Dans les lieux peu fréquentés, les Canards volent, pour chercher leur nourriture, le jour comme la nuit ; mais quand ils sont troublés par des coups de fusil, ils ne sortent guère que la nuit ou vers le soir et au lever du soleil. Dans les temps très froids, ils remontent les cours d’eau, et se retirent même aux petites sources où on les rencontre en compagnie de la bécasse. Souvent, après de fortes pluies, on les voit chercher des vers sur les champs de blé ; et quand arrive la fin de l’automne, ils aiment à pâturer sur les rizières de la Géorgie et des Carolines.
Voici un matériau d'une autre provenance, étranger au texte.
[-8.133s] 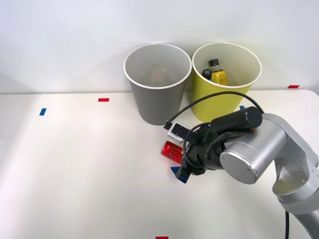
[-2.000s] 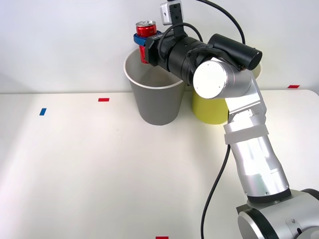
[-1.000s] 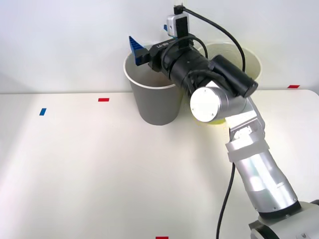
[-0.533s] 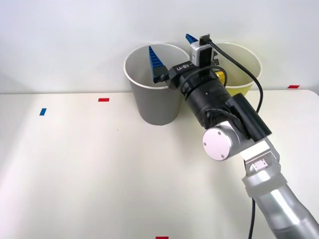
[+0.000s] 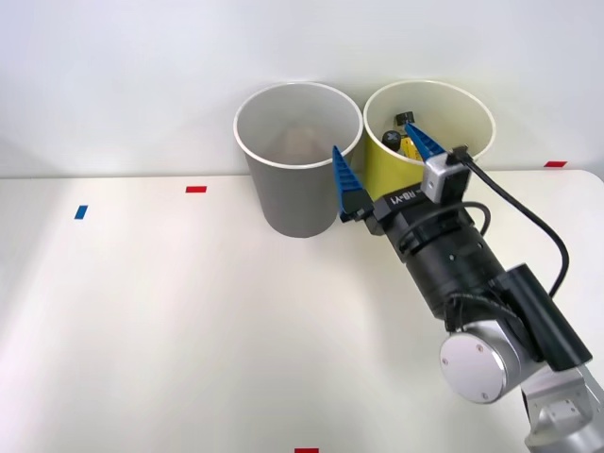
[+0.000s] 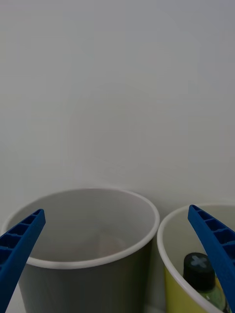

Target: Put cans in the gray bin, plastic bottles in the light green bin

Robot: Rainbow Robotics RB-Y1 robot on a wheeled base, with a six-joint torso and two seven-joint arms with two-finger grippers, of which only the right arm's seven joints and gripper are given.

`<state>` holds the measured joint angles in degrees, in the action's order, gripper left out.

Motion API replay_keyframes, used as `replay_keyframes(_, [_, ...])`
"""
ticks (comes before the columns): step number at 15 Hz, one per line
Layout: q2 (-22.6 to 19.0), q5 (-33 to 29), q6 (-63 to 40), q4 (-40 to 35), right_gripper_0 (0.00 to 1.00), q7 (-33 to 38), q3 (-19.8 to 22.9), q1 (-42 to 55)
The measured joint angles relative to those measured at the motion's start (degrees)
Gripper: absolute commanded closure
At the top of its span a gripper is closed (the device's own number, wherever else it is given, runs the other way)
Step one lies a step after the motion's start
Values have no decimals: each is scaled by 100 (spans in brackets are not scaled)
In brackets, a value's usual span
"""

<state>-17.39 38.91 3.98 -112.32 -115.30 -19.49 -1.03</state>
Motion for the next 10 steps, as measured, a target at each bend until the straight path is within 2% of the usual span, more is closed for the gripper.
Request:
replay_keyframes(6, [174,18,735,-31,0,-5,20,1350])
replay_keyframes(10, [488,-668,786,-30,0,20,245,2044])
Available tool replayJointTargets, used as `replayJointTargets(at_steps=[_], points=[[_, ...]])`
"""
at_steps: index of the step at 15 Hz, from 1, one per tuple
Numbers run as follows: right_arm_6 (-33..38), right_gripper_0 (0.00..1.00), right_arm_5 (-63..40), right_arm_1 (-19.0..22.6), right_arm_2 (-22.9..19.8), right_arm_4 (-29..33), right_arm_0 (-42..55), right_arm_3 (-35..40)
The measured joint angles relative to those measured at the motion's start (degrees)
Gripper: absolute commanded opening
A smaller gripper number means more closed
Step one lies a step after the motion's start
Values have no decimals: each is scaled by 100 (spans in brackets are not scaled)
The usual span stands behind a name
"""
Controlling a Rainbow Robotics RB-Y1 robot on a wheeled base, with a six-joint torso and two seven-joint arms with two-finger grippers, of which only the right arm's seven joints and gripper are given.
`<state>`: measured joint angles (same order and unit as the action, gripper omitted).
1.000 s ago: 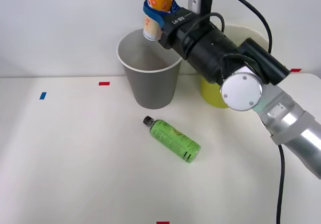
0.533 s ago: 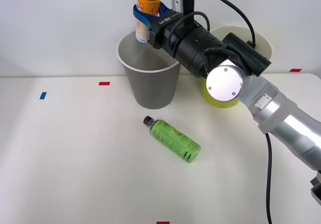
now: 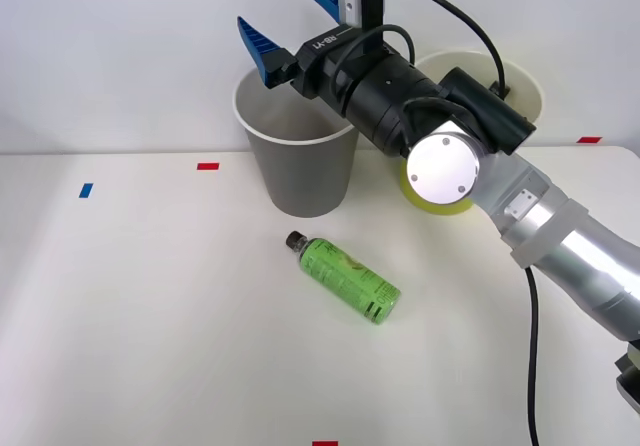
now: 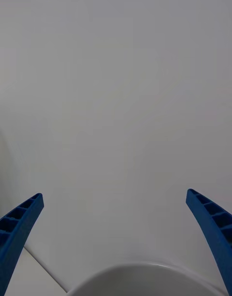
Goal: Put cans in the gray bin, plastic bottles in the light green bin
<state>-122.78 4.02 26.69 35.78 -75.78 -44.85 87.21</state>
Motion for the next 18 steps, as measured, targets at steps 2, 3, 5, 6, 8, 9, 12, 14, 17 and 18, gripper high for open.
replayJointTargets(at_steps=[2, 3, 5, 6, 8, 9, 12, 14, 17, 18], points=[[-58, 100, 16, 127, -8, 73, 125, 175], [-97, 100, 18, 245, -31, 111, 293, 442], [-175, 100, 44, 494, -80, 191, 781, 1086], [-225, 100, 130, 652, -100, 235, 1151, 1497], [-343, 100, 471, 1015, -123, 334, 1952, 2310], [-401, 100, 643, 1195, -129, 381, 2297, 2620], [-490, 100, 1398, 1672, -147, 668, 3457, 3357], [-508, 100, 1918, 1976, -169, 832, 4198, 3650], [-517, 100, 2465, 2322, -316, 1035, 5270, 3940], [-517, 100, 2601, 2391, -392, 1096, 5617, 4004]])
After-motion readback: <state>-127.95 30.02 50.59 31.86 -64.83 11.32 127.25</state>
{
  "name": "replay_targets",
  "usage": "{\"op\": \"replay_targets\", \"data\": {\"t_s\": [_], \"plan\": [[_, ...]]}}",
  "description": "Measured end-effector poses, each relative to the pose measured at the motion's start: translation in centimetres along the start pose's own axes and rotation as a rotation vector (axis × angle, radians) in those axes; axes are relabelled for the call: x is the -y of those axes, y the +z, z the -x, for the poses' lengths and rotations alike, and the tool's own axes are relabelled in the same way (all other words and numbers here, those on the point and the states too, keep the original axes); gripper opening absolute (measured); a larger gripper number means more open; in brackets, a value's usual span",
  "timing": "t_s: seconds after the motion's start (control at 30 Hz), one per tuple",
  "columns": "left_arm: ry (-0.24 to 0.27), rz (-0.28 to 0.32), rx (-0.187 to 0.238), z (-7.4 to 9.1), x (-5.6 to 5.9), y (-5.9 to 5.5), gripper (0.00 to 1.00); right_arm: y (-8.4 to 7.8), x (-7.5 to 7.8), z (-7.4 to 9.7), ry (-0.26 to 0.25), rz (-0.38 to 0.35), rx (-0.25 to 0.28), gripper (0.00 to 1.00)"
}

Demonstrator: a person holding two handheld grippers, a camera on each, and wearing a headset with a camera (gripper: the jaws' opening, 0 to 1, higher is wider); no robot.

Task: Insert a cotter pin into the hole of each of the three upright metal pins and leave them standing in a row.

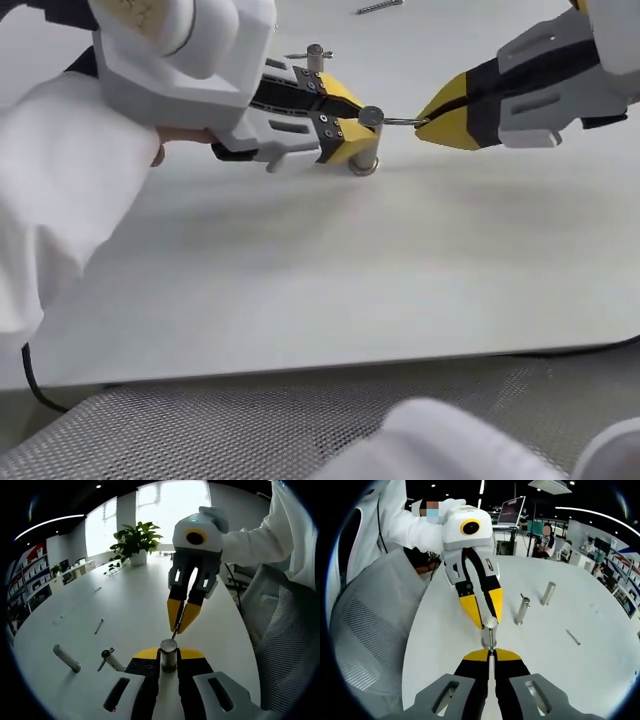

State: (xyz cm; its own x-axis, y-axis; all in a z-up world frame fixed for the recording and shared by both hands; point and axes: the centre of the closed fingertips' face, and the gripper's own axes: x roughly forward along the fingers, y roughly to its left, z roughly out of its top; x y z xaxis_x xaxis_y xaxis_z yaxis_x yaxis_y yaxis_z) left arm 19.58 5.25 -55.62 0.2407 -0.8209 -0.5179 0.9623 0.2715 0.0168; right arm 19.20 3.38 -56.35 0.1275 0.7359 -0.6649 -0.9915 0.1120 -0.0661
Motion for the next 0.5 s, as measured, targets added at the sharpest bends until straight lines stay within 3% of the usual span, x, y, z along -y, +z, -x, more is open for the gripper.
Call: {"op": "replay_targets", "data": {"t_s": [0.5], "plan": [[-0.013,-0.001,-0.004,0.27,0.60,0.37,0.11,0.73,0.12,-0.98,0.037,0.083,-0.019,0.00]]}}
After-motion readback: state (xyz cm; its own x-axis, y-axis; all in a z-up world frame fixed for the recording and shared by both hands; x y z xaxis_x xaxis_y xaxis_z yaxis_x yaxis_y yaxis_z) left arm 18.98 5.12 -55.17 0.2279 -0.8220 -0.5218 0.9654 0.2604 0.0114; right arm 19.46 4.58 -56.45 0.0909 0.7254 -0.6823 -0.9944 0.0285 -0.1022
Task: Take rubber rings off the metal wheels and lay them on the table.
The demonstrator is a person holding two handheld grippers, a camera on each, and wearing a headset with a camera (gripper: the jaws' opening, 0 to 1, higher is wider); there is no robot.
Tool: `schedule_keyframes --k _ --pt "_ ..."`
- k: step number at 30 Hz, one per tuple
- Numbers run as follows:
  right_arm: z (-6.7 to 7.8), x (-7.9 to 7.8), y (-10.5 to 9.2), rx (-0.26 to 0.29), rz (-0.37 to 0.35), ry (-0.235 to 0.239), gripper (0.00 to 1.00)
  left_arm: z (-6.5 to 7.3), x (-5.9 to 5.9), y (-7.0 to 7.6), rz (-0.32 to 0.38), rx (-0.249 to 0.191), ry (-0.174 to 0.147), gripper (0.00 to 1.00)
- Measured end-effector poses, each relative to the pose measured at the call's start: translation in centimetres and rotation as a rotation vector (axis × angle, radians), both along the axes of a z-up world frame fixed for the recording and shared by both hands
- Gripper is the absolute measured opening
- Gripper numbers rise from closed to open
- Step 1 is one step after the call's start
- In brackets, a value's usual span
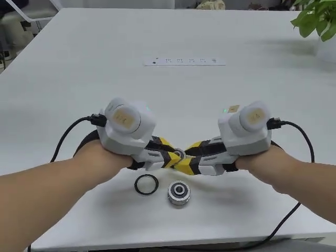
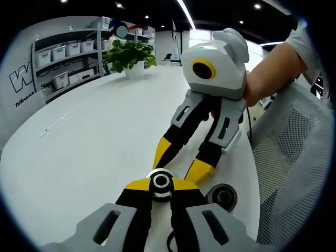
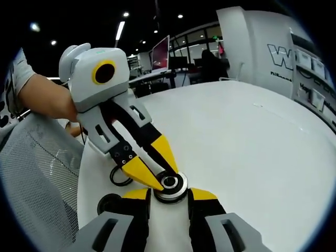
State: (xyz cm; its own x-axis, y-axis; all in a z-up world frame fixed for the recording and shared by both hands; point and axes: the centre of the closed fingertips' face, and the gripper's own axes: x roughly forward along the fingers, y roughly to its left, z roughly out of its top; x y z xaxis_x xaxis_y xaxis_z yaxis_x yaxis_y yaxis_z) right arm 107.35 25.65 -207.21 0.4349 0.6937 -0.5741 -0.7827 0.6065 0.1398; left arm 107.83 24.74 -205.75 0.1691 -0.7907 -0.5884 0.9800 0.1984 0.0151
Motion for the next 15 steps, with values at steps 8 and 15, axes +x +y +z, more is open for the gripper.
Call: schedule_keyframes --k 8,15 --pt "-0.18 -0.19 -0.26 -0.027 0.018 -0.031 0.23 0.00 0.07 0.01 0.014 -0.004 0.000 0.07" --pt "-0.25 -0.46 -0.61 -0.043 0.019 -0.039 0.19 0.01 0.10 0.07 0.021 -0.007 0.001 0.07"
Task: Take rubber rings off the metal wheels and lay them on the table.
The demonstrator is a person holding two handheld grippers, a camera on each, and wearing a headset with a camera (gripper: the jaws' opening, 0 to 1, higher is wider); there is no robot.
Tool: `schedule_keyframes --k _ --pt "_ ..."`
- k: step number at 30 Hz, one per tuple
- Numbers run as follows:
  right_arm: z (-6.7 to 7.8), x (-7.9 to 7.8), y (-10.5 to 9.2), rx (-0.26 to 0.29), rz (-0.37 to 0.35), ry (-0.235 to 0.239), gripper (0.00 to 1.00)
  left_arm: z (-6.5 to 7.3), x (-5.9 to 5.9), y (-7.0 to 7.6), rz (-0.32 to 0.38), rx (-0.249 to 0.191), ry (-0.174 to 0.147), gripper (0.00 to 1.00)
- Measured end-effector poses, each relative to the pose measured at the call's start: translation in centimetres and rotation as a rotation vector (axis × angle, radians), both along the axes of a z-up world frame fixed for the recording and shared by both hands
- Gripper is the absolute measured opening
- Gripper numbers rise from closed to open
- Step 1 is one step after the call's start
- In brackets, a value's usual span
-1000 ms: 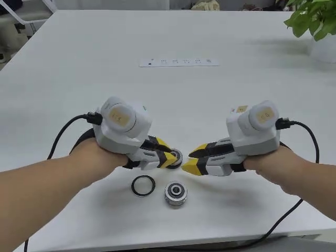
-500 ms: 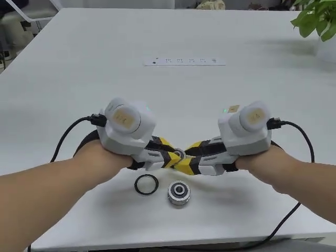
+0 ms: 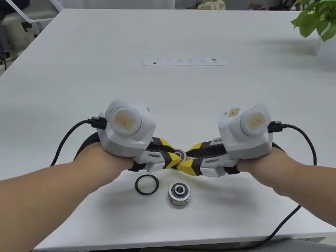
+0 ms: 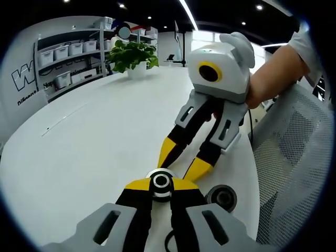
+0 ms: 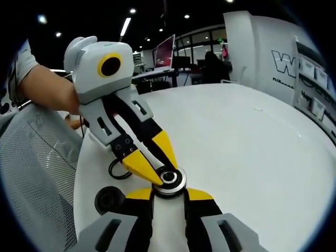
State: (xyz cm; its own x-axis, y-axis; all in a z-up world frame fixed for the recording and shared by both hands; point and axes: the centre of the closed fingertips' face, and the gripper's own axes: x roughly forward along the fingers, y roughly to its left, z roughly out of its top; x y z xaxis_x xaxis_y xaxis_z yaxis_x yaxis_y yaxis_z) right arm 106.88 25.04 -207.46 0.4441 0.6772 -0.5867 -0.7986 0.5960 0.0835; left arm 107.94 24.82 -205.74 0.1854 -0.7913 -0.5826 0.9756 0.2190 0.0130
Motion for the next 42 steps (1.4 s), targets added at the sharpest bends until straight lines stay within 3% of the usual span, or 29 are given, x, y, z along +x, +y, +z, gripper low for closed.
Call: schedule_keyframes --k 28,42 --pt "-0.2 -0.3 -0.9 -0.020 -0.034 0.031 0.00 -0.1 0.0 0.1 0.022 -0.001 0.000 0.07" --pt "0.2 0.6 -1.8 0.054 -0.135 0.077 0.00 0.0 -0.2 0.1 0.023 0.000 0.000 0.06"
J’ai lieu de croire que ces oiseaux accomplissent alors une seconde migration, car c’est par milliers qu’ils viennent, de l’intérieur, fondre sur les plantations de riz. Dans les Florides, il y en a parfois de telles multitudes, que l’air en est obscurci ; et le bruit qu’ils font en s’enlevant des vastes savanes ressemble au roulement du tonnerre. Lors de mon séjour chez le général Hernandez, dans la Floride orientale, ces Canards étaient si nombreux, qu’un nègre que ce gentleman avait pris à son service comme chasseur en tuait à lui seul de cinquante à cent vingt par jour, et en entretenait ainsi toute la plantation.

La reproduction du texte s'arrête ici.